## DIRECTIONS
Could you restate the data word for word and drop the pictures?
● ● ● ● ● ● ●
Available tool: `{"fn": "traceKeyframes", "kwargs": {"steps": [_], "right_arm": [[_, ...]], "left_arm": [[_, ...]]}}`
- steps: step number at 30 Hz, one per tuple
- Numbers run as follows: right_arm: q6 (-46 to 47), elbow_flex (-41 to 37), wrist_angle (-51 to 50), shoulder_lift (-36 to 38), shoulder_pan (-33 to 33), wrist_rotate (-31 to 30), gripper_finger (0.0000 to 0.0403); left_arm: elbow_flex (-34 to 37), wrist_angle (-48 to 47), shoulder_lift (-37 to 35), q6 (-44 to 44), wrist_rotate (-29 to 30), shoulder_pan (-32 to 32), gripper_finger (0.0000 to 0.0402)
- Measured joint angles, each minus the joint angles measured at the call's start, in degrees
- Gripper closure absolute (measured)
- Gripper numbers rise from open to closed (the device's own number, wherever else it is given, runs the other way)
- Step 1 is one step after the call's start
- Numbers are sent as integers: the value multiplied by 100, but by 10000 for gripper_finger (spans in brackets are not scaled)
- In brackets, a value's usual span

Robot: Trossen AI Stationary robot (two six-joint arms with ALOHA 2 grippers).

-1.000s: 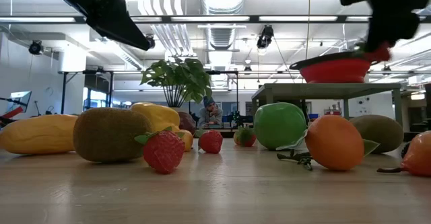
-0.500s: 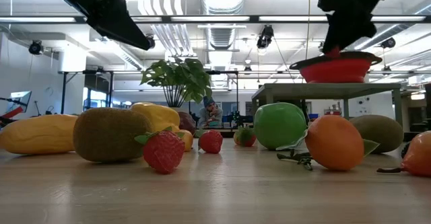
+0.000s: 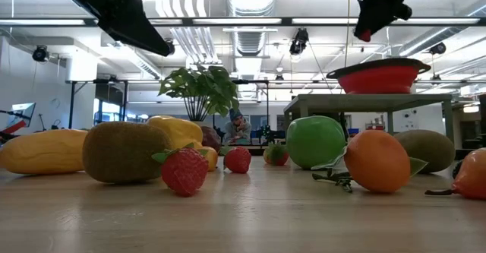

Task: Pick & Place Fruit
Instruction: Put the red strawberry into the red strainer bowl on the shelf

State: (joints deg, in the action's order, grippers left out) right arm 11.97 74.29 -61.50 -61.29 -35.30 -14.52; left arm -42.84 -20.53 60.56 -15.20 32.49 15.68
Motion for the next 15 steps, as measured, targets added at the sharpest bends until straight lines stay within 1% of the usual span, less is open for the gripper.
{"fn": "traceKeyframes", "kwargs": {"steps": [5, 12, 15], "right_arm": [[-209, 222, -400, -618, -573, 2, 249], [-549, 322, -473, -1314, -1142, 4, 259], [-618, 323, -577, -1545, -1387, 5, 255]], "left_arm": [[1, 0, 0, 0, -1, 0, 255], [2, -2, -1, 0, -2, 0, 255], [0, -2, -1, 0, -2, 0, 255]]}}
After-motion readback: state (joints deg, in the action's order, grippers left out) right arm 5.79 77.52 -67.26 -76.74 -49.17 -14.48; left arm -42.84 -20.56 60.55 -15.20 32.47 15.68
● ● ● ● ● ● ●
## SOLUTION FOR THIS TASK
Available tool: `{"fn": "traceKeyframes", "kwargs": {"steps": [_], "right_arm": [[_, ...]], "left_arm": [[_, ...]]}}`
- steps: step number at 30 Hz, one per tuple
- Numbers run as follows: right_arm: q6 (-46 to 47), elbow_flex (-41 to 37), wrist_angle (-51 to 50), shoulder_lift (-36 to 38), shoulder_pan (-33 to 33), wrist_rotate (-31 to 30), gripper_finger (0.0000 to 0.0403); left_arm: elbow_flex (-34 to 37), wrist_angle (-48 to 47), shoulder_lift (-37 to 35), q6 (-44 to 44), wrist_rotate (-29 to 30), shoulder_pan (-32 to 32), gripper_finger (0.0000 to 0.0402)
- Measured joint angles, each minus the joint angles measured at the call's start, in degrees
- Gripper closure absolute (measured)
- Gripper numbers rise from open to closed (the device's own number, wherever else it is given, runs the other way)
- Step 1 is one step after the call's start
- Numbers are sent as integers: the value multiplied by 100, but by 10000 for gripper_finger (spans in brackets are not scaled)
- In brackets, a value's usual span

Robot: Trossen AI Stationary robot (two six-joint arms with ALOHA 2 grippers).

-1.000s: 
-0.500s: 
+0.000s: 

Task: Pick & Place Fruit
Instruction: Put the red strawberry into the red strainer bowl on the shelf

State: (joints deg, in the action's order, grippers left out) right arm 11.97 74.29 -61.50 -61.29 -35.30 -14.52; left arm -42.84 -20.53 60.56 -15.20 32.49 15.68
Motion for the next 15 steps, as measured, targets added at the sharpest bends until straight lines stay within 1% of the usual span, less is open for the gripper.
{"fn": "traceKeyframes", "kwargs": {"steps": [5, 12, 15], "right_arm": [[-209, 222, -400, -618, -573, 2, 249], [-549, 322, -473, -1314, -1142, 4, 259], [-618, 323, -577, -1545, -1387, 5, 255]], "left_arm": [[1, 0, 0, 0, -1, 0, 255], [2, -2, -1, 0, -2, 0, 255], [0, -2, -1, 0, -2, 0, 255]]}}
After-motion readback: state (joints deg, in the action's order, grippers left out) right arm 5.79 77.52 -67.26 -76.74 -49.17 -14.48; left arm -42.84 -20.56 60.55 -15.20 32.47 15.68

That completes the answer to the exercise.